Prompt :: Give the lines of the material verbatim, from the first line to the line with "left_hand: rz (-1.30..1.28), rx", including both.

··· Exercise data

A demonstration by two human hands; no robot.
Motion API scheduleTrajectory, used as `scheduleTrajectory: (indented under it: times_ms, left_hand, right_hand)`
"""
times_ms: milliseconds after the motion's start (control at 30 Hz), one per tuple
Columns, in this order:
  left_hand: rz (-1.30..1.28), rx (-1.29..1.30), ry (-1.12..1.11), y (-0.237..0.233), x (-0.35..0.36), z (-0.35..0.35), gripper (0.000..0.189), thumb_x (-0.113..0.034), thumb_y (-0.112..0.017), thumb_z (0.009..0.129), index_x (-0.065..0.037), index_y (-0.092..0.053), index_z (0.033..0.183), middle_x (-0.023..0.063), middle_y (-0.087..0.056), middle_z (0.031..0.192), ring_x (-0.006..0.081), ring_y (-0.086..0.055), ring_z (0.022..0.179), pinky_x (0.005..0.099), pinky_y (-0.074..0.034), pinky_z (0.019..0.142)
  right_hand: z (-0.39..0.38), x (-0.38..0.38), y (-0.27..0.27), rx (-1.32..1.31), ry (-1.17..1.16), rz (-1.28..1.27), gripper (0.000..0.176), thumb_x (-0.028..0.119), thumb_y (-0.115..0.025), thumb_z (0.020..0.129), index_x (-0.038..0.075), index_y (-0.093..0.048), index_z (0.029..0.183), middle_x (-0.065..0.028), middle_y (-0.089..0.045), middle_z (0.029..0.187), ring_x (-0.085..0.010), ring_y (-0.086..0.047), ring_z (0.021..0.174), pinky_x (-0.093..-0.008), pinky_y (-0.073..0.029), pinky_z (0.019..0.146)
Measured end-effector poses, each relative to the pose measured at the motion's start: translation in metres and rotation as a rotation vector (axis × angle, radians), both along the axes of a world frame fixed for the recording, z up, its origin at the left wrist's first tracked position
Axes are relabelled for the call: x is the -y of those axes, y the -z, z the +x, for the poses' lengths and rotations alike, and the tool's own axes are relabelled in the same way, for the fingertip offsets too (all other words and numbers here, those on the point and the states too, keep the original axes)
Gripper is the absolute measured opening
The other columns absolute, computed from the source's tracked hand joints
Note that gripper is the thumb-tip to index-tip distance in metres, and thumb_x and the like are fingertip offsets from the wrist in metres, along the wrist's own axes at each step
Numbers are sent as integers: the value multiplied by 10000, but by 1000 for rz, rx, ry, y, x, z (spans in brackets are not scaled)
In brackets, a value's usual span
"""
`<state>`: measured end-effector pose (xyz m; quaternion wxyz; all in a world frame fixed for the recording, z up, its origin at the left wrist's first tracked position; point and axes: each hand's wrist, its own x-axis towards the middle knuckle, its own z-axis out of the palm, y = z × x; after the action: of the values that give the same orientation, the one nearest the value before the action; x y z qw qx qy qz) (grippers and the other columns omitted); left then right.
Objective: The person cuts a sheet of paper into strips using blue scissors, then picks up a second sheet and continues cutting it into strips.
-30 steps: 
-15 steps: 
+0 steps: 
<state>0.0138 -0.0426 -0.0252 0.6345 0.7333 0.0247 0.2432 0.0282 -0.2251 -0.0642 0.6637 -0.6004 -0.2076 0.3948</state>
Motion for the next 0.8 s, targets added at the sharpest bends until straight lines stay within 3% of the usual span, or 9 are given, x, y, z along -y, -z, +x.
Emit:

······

Task output ::
A demonstration by two human hands; no robot.
Motion API scheduleTrajectory, used as `scheduleTrajectory: (indented under it: times_ms, left_hand, right_hand)`
"""
times_ms: milliseconds after the motion's start (control at 30 Hz), one per tuple
Columns, in this order:
  left_hand: rz (-1.30..1.28), rx (-1.29..1.30), ry (-1.12..1.11), y (-0.237..0.233), x (-0.35..0.36), z (-0.35..0.35), gripper (0.000..0.189), thumb_x (-0.113..0.034), thumb_y (-0.112..0.017), thumb_z (0.009..0.129), index_x (-0.065..0.037), index_y (-0.092..0.053), index_z (0.033..0.183), middle_x (-0.023..0.063), middle_y (-0.087..0.056), middle_z (0.031..0.192), ring_x (-0.006..0.081), ring_y (-0.086..0.055), ring_z (0.022..0.179), pinky_x (0.005..0.099), pinky_y (-0.074..0.034), pinky_z (0.019..0.142)

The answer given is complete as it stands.